Nach dem sintflutartigen Regen am Vortag erwartete uns am Samstagmorgen wieder bestes Wetter. Die Sonne stand am Himmel und der Tag begann sommerlich warm. Nach den ersten Metern im Wald war auch die Sorge, dass der Boden aufgeweicht und matschig sein könnte, schnell verflogen.

Die Trails waren zwar stellenweise noch feucht, aber durchweg fest und griffig.

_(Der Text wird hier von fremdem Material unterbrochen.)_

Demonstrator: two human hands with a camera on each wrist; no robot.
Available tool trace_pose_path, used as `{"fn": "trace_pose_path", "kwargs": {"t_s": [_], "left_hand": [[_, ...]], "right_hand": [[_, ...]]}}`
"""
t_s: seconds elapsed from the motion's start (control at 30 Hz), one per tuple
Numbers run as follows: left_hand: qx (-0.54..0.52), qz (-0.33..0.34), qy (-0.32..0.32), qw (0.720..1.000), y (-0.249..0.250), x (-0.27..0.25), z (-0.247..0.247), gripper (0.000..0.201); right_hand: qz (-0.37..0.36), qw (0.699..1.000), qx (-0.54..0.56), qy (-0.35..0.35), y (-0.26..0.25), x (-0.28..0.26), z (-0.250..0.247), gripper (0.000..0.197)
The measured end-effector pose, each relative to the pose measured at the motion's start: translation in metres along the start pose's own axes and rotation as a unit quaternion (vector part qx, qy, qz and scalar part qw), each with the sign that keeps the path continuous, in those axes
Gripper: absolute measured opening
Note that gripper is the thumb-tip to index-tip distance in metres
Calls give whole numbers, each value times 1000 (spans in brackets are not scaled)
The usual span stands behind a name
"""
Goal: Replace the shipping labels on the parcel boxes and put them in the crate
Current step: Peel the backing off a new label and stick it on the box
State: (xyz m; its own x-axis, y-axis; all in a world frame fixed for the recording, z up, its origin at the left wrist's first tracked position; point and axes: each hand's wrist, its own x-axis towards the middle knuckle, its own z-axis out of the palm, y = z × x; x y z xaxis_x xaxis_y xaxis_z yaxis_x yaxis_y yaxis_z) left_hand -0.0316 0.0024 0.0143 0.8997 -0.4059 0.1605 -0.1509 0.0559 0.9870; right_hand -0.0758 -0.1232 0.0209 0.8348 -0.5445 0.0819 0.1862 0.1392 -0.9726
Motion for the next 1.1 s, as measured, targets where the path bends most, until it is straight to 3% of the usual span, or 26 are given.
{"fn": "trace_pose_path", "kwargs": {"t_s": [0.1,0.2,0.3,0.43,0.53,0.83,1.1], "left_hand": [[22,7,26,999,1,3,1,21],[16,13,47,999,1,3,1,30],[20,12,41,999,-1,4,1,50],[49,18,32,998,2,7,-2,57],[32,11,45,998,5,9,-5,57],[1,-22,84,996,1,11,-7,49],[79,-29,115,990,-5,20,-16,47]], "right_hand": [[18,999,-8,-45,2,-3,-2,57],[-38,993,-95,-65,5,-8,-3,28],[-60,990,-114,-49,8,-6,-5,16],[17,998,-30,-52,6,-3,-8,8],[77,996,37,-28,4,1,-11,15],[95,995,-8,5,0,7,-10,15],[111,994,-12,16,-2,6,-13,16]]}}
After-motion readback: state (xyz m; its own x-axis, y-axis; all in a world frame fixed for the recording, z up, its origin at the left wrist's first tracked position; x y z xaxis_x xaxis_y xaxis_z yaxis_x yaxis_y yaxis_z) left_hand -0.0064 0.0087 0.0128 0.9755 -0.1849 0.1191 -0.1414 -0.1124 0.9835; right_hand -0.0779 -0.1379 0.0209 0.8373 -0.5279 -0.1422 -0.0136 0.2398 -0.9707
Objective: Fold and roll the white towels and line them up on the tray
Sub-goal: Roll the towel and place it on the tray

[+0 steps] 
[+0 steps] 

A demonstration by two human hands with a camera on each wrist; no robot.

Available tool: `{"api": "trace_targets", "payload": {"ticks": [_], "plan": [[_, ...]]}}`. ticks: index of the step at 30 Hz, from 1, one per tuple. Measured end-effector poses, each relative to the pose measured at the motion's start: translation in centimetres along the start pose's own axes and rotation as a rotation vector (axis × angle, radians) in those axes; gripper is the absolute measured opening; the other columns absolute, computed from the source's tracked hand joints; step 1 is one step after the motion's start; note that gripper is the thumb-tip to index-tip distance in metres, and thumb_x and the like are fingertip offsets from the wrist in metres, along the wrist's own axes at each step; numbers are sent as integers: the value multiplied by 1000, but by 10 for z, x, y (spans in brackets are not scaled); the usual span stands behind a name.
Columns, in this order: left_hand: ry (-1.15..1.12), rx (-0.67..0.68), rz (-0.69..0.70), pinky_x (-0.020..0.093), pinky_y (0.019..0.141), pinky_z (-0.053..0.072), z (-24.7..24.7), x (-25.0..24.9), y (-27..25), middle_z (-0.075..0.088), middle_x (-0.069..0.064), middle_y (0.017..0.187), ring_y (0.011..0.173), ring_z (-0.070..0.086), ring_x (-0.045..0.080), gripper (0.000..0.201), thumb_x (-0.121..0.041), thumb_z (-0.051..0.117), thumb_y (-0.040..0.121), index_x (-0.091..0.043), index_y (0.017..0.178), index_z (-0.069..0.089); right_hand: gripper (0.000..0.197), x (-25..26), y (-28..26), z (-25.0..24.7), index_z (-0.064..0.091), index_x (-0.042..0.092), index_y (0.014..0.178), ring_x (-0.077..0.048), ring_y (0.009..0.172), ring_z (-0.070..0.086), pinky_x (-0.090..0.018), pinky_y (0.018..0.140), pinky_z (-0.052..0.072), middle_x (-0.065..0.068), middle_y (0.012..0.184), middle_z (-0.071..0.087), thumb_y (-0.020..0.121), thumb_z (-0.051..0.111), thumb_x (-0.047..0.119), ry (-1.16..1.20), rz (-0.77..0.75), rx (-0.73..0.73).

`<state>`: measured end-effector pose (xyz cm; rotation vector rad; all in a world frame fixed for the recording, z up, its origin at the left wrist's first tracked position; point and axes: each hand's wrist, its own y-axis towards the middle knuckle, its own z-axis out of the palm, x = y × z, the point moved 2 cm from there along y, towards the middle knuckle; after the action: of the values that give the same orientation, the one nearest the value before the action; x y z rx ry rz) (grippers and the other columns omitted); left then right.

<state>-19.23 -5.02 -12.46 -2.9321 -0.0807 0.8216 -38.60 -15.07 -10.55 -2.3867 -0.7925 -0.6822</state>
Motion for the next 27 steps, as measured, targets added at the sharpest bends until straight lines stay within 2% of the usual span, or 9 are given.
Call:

Nach dem Regen am Freitag wirkte das ganze Tal wie frisch gewaschen und strahlte frühsommerlich in allen Grüntönen. „Amazonasfeeling“ sagte jemand und das passte nicht zuletzt auch zu der schwülen Wärme, die uns ordentlich schwitzen ließ.

Die ausgiebige Pause auf der Terrasse der idyllisch am Wiedufer gelegenen Laubachsmühle kam genau richtig, um Flüssigkeit und verbrannte Kalorien wieder aufzufüllen. Eine gute Stunde und einen langen Anstieg später, standen wir auch schon vor der letzten Abfahrt des Tages, die uns mit viel Flow zurück ins Tal bis fast an unseren Parkplatz führte.

Wie so oft, wenn man nur etwas abseits der beliebtesten Ausflugsziele bleibt, war auch diese Tour fast einsam. Bis auf zwei oder drei freundliche Wandergruppen waren wir fast allein im Wald.